La Divina Commedia, una massa in cerca di luce
Dentro lo storico Salone dei Cinquecento di Palazzo Vecchio a Firenze, la visione che ci accoglie lascia senza fiato: una distesa sterminata di persone sdraiate, sedute, inginocchiate su logore coperte di fortuna, immagine che richiama immediatamente la moltitudine di profughi a cui ormai siamo avvezzi dalle cronache quotidiane, e che continua a interpellare le nostre coscienze. Non poteva esserci quadro più potente per iniziare il viaggio dentro la “Divina Commedia_Ballo 1265”, evento commissionato a Virgilio Sieni a conclusione delle celebrazioni dei 750 anni della nascita di Dante. Il coreografo fiorentino imbastisce le tre cantiche dantesche,Inferno, Purgatorio e Paradiso, attraverso una partitura coreografica che muove una moltitudine di persone – 152 cittadini comuni di ogni età, razza e condizione fisica, più 12 danzatori della Compagnia di Sieni -, interpreti della condizione dell’uomo di oggi: una massa umana dolente che attraversa la selva oscura del nostro tempo, che vaga nelle tenebre dell’anima inaridita, del corpo sfiancato, e anelante alla liberazione, alla dignità di esseri umani, alla fratellanza.
Sieni orchestra con grande sapienza registica gli spostamenti continui di quell’agglomerato umano accompagnandoli con una gestualità corale, a tratti intima, che si confonde con quella più danzante dei suoi performer. Mentre una voce scandisce il numero dei 33 canti danteschi dell’Inferno, sulla tessitura ritmica sviluppata dalle percussioni live di Michele Rabbia, la folla si apre e si richiudepercorrendo l’enorme salone da un punto all’altro espellendo e riassorbendo di continuo quanti si distaccano per dar vita a grumi di posture plastiche, a deposizioni scultoree, a corse fuggitive, a incursioni in altri angoli, a gruppi in cerca di un altrove.
Il Purgatorio vede l’incedere della massa assomigliare ancor di più a un esodo di esclusi, di diseredati, di ultimi della terra, intenti a costruire una baraccopoli allestita con teli di plastica, cartoni, taniche, mattoni, aste, coperte, che ciascuno reca con sé. Quasi una sosta che si carica di speranza in attesa di traghettare verso un luogo migliore.
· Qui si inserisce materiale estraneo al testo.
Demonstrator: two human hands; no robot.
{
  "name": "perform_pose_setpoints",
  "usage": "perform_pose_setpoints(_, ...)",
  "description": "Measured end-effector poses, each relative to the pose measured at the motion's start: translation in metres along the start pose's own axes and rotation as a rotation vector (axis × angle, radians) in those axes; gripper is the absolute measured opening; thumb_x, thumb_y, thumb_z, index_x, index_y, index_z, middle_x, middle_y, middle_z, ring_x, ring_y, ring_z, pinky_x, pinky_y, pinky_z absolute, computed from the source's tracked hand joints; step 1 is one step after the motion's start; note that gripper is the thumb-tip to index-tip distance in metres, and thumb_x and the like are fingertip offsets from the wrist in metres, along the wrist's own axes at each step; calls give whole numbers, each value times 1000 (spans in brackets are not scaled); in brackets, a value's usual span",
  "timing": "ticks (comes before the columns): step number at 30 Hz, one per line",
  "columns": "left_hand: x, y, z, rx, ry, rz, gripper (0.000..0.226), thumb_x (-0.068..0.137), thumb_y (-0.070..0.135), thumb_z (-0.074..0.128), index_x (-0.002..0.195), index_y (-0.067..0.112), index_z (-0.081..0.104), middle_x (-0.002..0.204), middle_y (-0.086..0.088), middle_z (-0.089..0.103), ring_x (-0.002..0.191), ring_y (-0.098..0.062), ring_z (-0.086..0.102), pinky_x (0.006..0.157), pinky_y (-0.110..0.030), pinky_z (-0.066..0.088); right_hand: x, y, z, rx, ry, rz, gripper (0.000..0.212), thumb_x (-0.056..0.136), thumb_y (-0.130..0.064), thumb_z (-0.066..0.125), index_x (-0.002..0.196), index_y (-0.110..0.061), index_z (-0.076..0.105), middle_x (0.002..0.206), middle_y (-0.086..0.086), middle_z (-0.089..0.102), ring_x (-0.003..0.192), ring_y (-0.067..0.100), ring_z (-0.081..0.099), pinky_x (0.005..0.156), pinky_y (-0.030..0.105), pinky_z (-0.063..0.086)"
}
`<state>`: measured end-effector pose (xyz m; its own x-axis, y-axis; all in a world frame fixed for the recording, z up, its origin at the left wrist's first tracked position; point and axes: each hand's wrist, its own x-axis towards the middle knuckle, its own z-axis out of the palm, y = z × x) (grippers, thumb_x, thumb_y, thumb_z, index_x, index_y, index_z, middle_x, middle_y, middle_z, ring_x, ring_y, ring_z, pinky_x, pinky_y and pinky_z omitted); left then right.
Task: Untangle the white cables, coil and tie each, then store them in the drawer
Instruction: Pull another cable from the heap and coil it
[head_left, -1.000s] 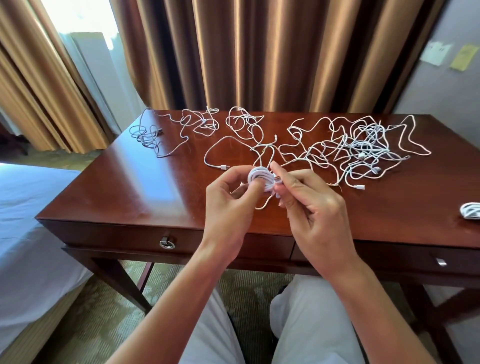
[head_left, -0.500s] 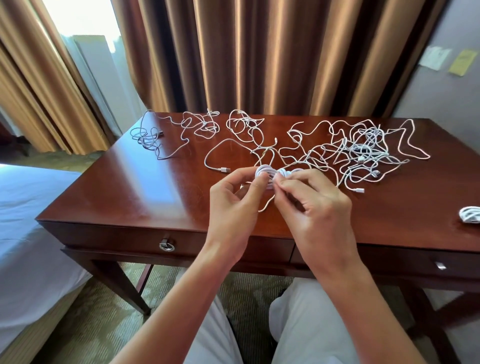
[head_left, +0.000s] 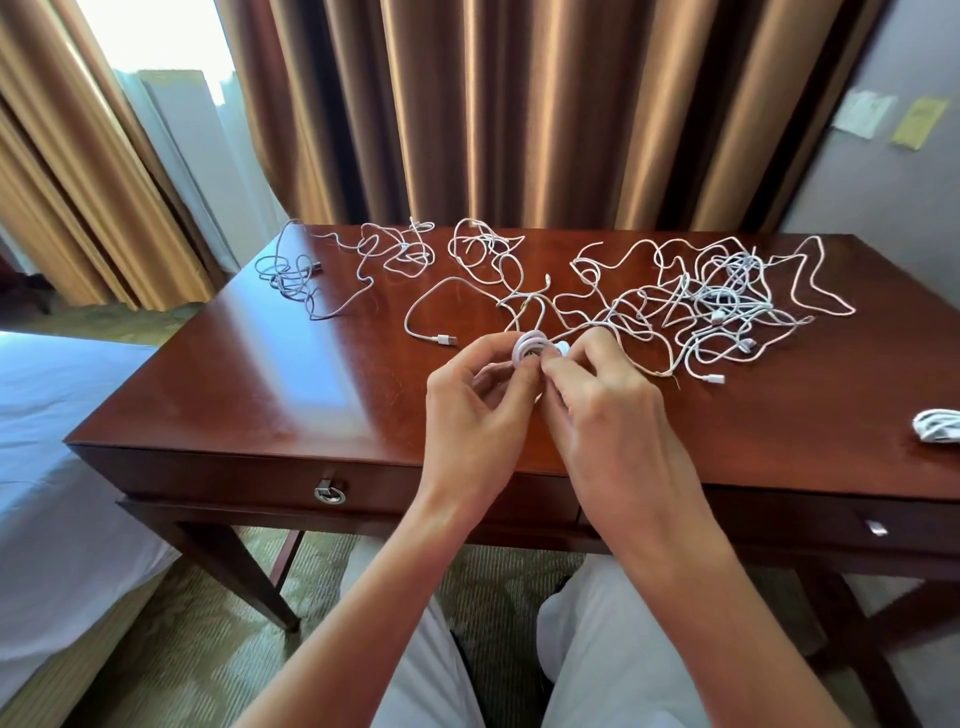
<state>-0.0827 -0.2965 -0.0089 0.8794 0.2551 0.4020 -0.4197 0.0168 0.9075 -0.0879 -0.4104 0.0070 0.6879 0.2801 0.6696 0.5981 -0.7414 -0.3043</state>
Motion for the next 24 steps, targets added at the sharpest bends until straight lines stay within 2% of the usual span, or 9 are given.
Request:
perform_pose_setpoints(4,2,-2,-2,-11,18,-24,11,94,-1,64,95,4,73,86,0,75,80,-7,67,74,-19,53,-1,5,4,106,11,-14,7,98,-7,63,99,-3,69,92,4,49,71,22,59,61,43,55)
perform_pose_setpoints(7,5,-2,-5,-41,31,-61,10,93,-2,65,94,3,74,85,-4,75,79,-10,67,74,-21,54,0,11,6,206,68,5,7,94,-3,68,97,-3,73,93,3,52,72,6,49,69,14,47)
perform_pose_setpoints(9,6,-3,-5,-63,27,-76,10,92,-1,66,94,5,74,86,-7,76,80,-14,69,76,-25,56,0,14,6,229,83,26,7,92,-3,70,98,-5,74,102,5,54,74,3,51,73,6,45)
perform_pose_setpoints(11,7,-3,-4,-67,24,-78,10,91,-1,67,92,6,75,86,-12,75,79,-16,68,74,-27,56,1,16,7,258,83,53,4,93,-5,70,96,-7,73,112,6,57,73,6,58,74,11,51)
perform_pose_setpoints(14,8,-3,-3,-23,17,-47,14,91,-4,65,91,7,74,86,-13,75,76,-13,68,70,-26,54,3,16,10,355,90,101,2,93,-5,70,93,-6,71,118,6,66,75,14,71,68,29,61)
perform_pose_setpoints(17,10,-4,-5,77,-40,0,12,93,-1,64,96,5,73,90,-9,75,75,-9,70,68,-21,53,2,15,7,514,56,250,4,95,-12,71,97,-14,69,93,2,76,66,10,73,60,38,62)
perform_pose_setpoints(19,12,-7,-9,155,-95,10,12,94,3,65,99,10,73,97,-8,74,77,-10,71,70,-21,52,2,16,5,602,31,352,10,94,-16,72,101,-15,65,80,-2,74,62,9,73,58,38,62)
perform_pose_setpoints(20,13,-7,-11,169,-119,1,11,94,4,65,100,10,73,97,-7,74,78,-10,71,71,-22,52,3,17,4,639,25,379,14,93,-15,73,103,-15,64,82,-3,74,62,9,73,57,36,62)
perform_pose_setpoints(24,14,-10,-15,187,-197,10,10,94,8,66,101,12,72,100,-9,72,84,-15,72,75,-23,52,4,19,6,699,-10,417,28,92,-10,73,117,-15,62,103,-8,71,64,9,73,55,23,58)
E nel Paradiso, spogli ormai di ogni materia, quei frammenti umani, finora informi, tormentati, si ricompongono in file simmetriche, frontali, muovendosi come un’onda nella risacca, poi chiudendo gli occhi come in un’ascesa mistica, e riaprirli per riscoprirsi tra loro e guardare noi non più spettatori ma inglobati in quella visione umana e divina che tutti trascende. In questo cammino spirituale dell’umanità, con felice intuizione Sieni assegna a un uomo disabile nelle gambe, che per tutto il tempo si trascina gattoni sul pavimento, la figura del traghettatore Caronte facendone uno strumento della giustizia divina. O forse si tratta dello stesso poeta Dante che osserva e segue, inghiottito e restituito dall’andirivieni della folla, quelle creature che i bagliori di una fonte luminosa, ora forte ora più debole, bagna perennemente in controluce.